Osogbo, the capital of the State of Osun, has long been a commercial centre for trading and distribution for the markets of the south-west, often drawing buyers from the east and middle-belt regions of Nigeria for locally manufactured goods. In order to strengthen its positioning and attract new activity, the current government has introduced the Osun Hub programme (O-HUB). The initiative seeks to improve market linkages for manufacturers, farmers and consumers by combining logistical planning, bulk warehousing, a wholesale hypermarket and retail mega-stores into a single organised facility.

The facility, when completed, will also connect with rail spurs from the nearby town of Dagbolu to the national network, which will help facilitate regional freight access. To date, approximately 200 ha of land has been acquired for the market. Construction has yet to begin, but the government is now looking to attract private sector operators for the logistics and warehousing components of the project.

MIning

While oil has traditionally been king in Nigeria, falling prices and dwindling international demand has spawned pressure across the country to exploit other resources, notably solid minerals.

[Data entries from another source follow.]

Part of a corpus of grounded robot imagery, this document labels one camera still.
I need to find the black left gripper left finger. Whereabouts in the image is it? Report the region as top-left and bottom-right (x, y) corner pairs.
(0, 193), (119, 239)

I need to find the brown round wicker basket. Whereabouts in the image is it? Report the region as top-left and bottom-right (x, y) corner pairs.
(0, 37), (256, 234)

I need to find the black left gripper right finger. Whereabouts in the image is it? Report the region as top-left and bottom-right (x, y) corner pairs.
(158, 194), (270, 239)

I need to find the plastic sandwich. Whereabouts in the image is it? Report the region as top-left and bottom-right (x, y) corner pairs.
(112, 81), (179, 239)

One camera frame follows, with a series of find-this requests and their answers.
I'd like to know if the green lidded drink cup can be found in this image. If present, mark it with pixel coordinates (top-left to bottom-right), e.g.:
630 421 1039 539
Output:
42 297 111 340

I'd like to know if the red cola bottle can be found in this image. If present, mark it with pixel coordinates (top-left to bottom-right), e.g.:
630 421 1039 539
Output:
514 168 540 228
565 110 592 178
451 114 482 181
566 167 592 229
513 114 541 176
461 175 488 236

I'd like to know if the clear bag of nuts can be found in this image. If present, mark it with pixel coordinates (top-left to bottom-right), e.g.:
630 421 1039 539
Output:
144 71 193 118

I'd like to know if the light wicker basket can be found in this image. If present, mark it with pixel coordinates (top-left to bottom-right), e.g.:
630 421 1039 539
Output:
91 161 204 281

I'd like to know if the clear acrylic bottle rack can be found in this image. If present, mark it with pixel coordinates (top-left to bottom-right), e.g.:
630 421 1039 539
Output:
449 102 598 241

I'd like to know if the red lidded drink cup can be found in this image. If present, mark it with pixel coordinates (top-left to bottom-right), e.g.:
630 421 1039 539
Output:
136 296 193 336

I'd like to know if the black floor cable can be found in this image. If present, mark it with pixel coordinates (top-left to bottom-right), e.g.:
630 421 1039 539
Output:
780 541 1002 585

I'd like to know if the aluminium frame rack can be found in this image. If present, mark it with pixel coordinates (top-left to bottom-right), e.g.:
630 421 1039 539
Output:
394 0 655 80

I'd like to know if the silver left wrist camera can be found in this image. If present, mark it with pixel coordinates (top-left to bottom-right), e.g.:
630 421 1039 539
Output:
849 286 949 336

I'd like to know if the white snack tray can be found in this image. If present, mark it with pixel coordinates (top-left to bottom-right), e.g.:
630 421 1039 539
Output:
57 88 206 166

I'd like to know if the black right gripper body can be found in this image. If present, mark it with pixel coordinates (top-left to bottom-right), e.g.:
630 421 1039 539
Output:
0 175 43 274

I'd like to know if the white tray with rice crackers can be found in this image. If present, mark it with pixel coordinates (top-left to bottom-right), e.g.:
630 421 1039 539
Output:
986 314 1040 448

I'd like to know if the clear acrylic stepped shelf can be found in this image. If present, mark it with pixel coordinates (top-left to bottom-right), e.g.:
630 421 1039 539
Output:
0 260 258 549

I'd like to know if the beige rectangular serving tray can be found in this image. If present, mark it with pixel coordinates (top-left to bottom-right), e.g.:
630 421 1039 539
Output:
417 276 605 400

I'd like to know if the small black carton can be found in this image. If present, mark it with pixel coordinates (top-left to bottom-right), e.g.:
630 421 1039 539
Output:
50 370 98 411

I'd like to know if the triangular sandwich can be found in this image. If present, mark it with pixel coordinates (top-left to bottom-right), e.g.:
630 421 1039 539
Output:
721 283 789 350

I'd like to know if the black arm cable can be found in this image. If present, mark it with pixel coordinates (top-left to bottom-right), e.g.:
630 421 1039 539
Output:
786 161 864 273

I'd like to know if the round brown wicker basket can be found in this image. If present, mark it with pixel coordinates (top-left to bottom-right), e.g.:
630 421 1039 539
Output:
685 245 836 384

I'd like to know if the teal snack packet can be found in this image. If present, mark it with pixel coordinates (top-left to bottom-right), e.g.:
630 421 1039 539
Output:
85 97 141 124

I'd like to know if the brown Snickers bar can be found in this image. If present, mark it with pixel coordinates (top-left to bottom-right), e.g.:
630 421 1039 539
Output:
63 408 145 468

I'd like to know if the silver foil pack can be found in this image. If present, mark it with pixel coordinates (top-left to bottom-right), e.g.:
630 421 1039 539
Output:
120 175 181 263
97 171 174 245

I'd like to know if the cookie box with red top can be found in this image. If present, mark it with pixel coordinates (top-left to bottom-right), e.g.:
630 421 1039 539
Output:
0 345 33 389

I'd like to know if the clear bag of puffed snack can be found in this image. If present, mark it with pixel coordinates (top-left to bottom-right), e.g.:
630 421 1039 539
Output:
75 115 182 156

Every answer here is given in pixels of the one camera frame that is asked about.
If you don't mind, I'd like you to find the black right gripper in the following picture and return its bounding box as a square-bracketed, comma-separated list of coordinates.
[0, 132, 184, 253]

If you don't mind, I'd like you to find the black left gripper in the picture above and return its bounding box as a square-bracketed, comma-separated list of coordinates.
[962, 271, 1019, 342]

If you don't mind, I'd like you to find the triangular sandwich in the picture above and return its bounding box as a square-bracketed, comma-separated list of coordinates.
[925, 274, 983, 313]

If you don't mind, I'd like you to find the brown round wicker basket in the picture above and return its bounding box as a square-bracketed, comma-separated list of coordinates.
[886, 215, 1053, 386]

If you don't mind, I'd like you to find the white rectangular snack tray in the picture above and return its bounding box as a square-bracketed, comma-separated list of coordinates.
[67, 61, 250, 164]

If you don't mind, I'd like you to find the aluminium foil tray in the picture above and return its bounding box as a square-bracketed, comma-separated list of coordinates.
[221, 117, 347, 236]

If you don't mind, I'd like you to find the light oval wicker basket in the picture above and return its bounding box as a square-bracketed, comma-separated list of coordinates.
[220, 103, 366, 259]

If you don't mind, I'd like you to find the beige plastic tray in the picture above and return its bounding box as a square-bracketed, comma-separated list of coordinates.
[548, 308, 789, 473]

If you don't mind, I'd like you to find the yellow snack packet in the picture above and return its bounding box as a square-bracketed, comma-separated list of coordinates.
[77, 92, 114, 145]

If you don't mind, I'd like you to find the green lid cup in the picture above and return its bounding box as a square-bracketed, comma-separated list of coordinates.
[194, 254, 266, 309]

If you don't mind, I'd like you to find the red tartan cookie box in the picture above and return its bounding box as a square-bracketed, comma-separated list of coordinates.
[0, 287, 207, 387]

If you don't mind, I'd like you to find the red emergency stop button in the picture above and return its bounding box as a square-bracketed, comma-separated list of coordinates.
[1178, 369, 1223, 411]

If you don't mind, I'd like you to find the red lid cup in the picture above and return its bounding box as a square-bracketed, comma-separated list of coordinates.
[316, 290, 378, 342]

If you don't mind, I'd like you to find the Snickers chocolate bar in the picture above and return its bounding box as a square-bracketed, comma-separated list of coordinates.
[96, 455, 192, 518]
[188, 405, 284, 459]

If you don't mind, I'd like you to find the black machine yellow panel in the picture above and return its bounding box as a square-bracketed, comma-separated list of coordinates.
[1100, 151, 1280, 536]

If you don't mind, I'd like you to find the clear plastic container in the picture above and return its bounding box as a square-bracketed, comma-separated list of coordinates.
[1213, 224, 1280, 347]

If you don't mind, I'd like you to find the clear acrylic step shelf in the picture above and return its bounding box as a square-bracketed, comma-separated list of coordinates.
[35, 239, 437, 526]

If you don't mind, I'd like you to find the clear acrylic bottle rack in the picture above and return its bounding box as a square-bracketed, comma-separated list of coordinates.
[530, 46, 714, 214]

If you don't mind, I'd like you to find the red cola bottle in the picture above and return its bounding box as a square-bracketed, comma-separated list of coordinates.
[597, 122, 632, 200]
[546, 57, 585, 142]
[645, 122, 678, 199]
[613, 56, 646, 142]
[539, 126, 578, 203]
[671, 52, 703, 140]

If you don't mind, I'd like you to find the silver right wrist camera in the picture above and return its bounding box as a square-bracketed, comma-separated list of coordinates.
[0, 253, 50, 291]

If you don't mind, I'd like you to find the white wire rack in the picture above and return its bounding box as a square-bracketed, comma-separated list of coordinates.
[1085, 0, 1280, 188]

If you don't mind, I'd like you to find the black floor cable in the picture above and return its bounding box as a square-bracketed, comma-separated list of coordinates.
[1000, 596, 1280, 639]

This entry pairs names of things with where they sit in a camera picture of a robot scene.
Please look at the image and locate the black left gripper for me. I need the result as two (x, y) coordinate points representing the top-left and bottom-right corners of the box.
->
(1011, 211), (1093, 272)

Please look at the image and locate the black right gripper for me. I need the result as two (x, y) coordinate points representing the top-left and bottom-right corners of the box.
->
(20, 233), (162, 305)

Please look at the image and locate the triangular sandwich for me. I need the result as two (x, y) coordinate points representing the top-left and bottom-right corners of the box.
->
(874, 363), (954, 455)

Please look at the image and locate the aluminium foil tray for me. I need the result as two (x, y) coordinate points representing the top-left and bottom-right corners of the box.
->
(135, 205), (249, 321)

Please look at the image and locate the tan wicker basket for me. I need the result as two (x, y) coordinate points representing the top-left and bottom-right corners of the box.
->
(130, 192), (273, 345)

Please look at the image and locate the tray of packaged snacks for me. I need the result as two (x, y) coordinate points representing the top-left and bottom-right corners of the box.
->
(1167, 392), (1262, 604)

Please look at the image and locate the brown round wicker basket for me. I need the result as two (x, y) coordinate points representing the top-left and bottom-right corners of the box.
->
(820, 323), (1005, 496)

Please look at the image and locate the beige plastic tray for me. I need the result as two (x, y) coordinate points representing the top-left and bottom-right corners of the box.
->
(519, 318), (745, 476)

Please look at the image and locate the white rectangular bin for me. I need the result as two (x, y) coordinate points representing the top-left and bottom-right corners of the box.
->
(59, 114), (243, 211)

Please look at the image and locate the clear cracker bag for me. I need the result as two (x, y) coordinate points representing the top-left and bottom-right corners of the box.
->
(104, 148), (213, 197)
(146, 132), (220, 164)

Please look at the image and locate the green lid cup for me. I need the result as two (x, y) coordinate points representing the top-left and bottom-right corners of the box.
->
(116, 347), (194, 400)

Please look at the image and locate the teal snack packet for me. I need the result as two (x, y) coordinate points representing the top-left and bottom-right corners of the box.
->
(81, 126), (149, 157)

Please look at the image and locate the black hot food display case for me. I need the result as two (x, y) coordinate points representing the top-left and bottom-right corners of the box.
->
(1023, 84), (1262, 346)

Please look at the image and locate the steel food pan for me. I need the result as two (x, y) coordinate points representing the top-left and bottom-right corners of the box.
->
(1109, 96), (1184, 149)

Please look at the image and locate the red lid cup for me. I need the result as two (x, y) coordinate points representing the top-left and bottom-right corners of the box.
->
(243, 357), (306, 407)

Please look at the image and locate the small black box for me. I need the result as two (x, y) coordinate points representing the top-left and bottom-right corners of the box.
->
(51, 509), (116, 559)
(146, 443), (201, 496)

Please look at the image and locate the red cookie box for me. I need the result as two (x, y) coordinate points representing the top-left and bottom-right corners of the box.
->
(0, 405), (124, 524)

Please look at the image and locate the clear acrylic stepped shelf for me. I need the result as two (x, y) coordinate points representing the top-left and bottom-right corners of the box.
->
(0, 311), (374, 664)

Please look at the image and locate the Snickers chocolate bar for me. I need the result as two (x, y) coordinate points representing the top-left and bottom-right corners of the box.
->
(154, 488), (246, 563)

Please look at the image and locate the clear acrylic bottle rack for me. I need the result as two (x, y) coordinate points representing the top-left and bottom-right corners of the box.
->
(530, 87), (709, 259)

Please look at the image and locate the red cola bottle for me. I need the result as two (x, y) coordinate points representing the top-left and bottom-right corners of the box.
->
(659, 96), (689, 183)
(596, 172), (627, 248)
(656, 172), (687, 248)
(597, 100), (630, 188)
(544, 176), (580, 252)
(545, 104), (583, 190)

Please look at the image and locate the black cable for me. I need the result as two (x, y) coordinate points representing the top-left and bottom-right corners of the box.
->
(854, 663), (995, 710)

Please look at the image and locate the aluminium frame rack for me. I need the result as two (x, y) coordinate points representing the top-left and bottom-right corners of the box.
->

The National Bureau of Statistics lists solid minerals as contributing less than 1% to GDP despite sizeable estimated quantities of coal and iron ore reserves, along with gold, uranium and tin. Rights to ownership of mineral resources sit with the federal government, specifically the Ministry of Solid Minerals. Osun is looking to expand mining activity, and to help facilitate this, in 2006 it established the Omoluabi Minerals Company, a limited liability parastatal. Since then, the company has acquired several mineral titles, which were previously held by the now-defunct Nigerian Mining Corporation, from the federal Bureau of Public Enterprises.

The company currently has three mining licences, four quarrying leases and 10 exploration licences for gold, quartz, feldspar, lead and zinc; however, as is the case in much of the rest of Nigeria, resource mapping is minimal and much is based on speculation. A recent survey conducted by the Nigerian Geological Survey Agency on exploration licence 1916 confirmed the existence of primary gold in commercial quantities.

The prospects have been enough to entice players from abroad. CGA Mining, an Australian firm which has a local presence through Segilola Nigeria, concluded exploration programmes in the beginning of 2014 and confirmed more than 1m ounces of gold. Meanwhile, the Omoluabi Mineral Company has confirmed 20m tonnes of talc, commonly used as an extender in paints, lubricants for paper manufacturing, and wall tile and other ceramic products. In addition, some 700 tonnes of feldspar, also used in paints and ceramic materials, have been located in Atakunmosa East and Ede.